Although there are still no anticipated campaign acts recognized for Morena’s aspirants, playing on the limit would risk them in the future.
Marcos del Rosario Rodríguez, an ITESO academic and specialist in Electoral Law, finds evidence of financing to position the so-called “corcholatas”, and aside, there is the use of public office.
“What we are seeing are rallies and meetings taking advantage of the arena they have. Tomorrow it could become evident that they were used resources and infrastructure government to generate a position”, he stressed.

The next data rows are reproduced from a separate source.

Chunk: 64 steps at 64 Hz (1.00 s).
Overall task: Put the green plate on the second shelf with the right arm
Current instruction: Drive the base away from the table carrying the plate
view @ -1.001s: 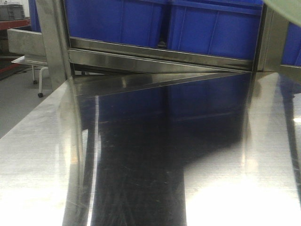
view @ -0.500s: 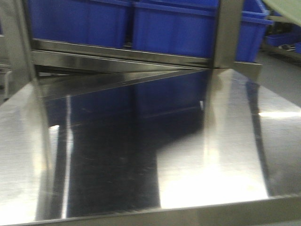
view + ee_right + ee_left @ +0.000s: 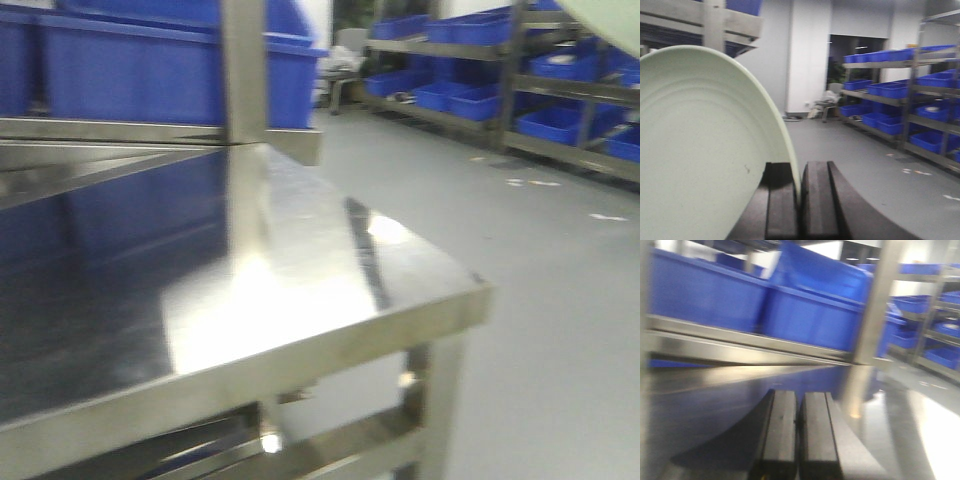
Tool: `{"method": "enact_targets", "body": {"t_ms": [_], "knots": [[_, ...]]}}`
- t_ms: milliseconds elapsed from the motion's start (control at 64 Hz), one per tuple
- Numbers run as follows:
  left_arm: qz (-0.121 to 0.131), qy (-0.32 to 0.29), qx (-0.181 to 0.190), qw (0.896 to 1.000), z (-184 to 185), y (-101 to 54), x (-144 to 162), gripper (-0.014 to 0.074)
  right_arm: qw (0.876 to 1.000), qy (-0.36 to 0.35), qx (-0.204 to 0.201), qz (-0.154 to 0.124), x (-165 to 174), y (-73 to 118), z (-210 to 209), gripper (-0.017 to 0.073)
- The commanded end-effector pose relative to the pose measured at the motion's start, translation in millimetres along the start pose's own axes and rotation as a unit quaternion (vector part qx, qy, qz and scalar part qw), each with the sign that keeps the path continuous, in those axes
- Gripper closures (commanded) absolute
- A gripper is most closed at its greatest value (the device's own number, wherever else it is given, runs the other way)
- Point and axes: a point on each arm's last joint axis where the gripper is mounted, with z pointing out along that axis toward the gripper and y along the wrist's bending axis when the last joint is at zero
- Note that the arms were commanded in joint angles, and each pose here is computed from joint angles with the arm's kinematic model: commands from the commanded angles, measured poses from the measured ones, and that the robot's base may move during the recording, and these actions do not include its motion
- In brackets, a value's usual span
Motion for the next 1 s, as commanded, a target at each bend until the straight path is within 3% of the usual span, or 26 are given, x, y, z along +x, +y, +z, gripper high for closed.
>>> {"method": "enact_targets", "body": {"t_ms": [0, 985], "knots": [[-0.004, -0.029, 0.002, 1.0, -0.8, 1.2, 5.3, 0.0463, 0.998, -0.065, -0.003, 0.002, -18.8, 0.7, -0.1, 0.0502], [-0.004, -0.029, 0.002, 1.0, -0.8, 1.2, 5.3, 0.0463, 0.998, -0.066, -0.003, 0.002, -18.9, 0.7, -0.1, 0.0502]]}}
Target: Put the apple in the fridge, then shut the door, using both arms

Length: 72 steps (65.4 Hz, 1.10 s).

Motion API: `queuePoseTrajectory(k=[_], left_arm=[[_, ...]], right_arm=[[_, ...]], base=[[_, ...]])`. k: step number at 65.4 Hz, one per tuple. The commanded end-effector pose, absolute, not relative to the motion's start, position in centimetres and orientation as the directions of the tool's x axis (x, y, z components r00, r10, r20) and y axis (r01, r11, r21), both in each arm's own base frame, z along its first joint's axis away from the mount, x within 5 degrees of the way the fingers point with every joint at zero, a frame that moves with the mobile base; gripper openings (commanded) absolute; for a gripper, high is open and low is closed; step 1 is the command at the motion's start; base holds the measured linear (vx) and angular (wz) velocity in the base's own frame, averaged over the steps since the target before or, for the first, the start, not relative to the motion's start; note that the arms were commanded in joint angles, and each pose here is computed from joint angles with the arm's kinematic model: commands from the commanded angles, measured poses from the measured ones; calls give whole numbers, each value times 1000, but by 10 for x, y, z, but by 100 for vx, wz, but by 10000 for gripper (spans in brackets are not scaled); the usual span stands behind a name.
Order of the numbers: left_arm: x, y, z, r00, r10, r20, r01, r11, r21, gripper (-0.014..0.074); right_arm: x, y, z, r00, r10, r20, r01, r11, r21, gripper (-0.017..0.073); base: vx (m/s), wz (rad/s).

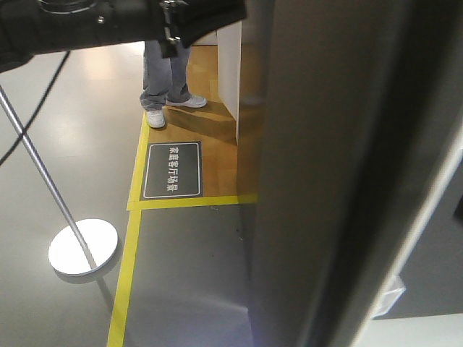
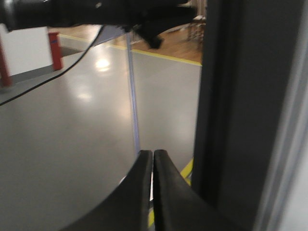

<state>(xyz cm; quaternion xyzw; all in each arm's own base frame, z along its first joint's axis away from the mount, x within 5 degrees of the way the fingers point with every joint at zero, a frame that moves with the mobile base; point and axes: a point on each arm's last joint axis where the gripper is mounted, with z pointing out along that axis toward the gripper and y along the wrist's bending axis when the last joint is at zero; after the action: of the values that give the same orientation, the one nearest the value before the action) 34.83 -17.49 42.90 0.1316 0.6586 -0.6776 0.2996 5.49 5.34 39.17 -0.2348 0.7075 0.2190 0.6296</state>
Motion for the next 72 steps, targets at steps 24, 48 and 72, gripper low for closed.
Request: queuePoseTrajectory(k=[24, 48, 72], left_arm=[[333, -142, 459, -697, -220, -683, 703, -19, -711, 244], [333, -142, 459, -696, -224, -682, 702, -14, -712, 244], [338, -141, 459, -687, -264, -677, 697, 23, -717, 244]], right_arm=[[115, 29, 413, 80, -18, -997, -282, 959, -40, 206], [208, 6, 392, 117, -20, -993, 71, 997, -12, 578], [272, 5, 395, 95, -49, -994, 153, 988, -34, 578]], base=[[0, 0], [0, 0], [0, 0]])
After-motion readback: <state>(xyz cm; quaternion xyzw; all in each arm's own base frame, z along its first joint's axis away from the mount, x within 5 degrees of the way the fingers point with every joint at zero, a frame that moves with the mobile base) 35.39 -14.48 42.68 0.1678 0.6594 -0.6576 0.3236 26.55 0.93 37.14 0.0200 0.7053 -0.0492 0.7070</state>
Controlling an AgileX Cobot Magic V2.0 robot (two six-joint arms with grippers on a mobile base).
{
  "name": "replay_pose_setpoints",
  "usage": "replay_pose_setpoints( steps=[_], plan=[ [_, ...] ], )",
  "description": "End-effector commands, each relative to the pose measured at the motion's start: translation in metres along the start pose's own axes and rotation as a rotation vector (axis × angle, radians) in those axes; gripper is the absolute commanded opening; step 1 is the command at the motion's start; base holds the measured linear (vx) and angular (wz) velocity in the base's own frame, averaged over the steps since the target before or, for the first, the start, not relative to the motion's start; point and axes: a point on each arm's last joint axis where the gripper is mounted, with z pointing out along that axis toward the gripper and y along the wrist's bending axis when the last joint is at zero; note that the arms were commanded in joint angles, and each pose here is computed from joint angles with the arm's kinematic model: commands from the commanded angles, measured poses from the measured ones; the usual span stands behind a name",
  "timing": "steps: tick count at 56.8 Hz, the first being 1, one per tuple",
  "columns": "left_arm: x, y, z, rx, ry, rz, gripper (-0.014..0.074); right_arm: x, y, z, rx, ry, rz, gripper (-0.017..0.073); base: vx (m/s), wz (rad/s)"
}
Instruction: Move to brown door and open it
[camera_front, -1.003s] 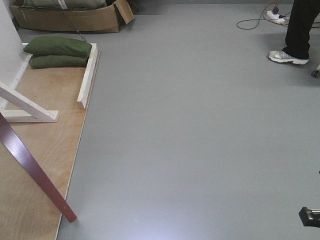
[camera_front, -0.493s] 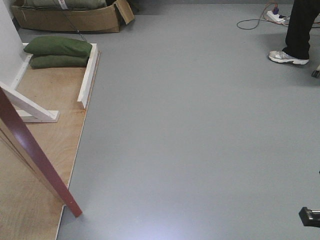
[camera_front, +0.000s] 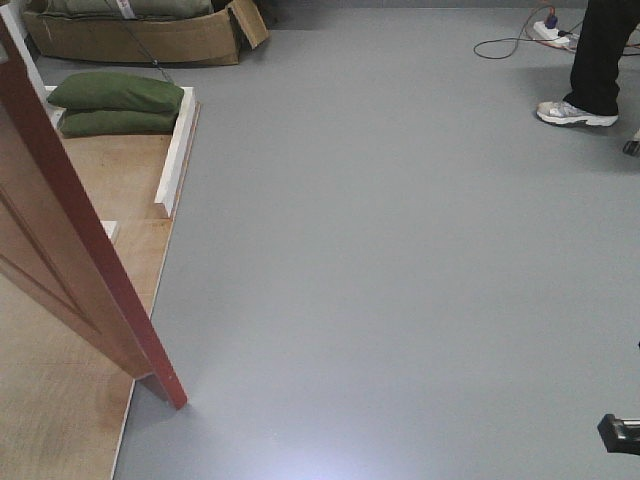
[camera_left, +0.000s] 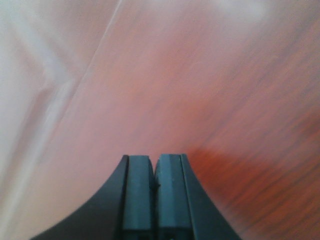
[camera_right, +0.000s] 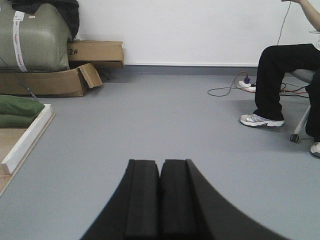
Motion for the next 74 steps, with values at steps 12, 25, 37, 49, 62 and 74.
replay_pose_setpoints(
  steps=[12, 25, 37, 49, 62, 74],
  plan=[
    [-0.0244, -0.0161, -0.0177, 0.046, -0.13, 0.004, -0.0006, -0.0054, -0.0002, -0.0005, 0.003, -0.081, -0.01, 0.0, 0.0, 0.0],
    [-0.0244, -0.0161, -0.0177, 0.046, -0.13, 0.004, -0.0006, -0.0054, -0.0002, -0.0005, 0.003, -0.081, -0.01, 0.0, 0.0, 0.0],
    [-0.0244, -0.0161, -0.0177, 0.046, -0.13, 0.004, -0.0006, -0.0054, -0.0002, -0.0005, 0.003, -0.081, -0.01, 0.0, 0.0, 0.0],
    [-0.0244, -0.0161, -0.0177, 0.046, -0.13, 0.004, -0.0006, -0.0054, -0.0002, -0.0005, 0.003, -0.081, -0.01, 0.0, 0.0, 0.0],
    [-0.0244, -0.0161, -0.0177, 0.046, -0.13, 0.004, -0.0006, -0.0054, -0.0002, -0.0005, 0.003, -0.081, -0.01, 0.0, 0.01, -0.02],
    [-0.0244, -0.0161, -0.0177, 0.046, -0.13, 0.004, -0.0006, -0.0054, -0.0002, -0.0005, 0.003, -0.081, -0.01, 0.0, 0.04, -0.02]
  ],
)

The specialist pointed out that government propaganda aimed at personal promotion is prohibited by Article 134 of the Constitution.
However, the first resolutions of the
Electoral Tribunal of the Federal Judiciary they ruled out the commission of anticipated acts of the campaign or diversion of resources.
Regarding the rallies, he pointed out that they are at the limit because they have not made statements open to vote.
However, the caps must be taken care of, since the definition will come during the pre-campaign, campaign and with the results.
“One of the assumptions is not giving him the registration when he intends to set himself up as a candidate.
“A second assumption is that, if he wins, he is ineligible since it was shown that there were anticipated acts of Campaign Or, even, that could lead to a nullity issue because there was no equity in the contest,” he added.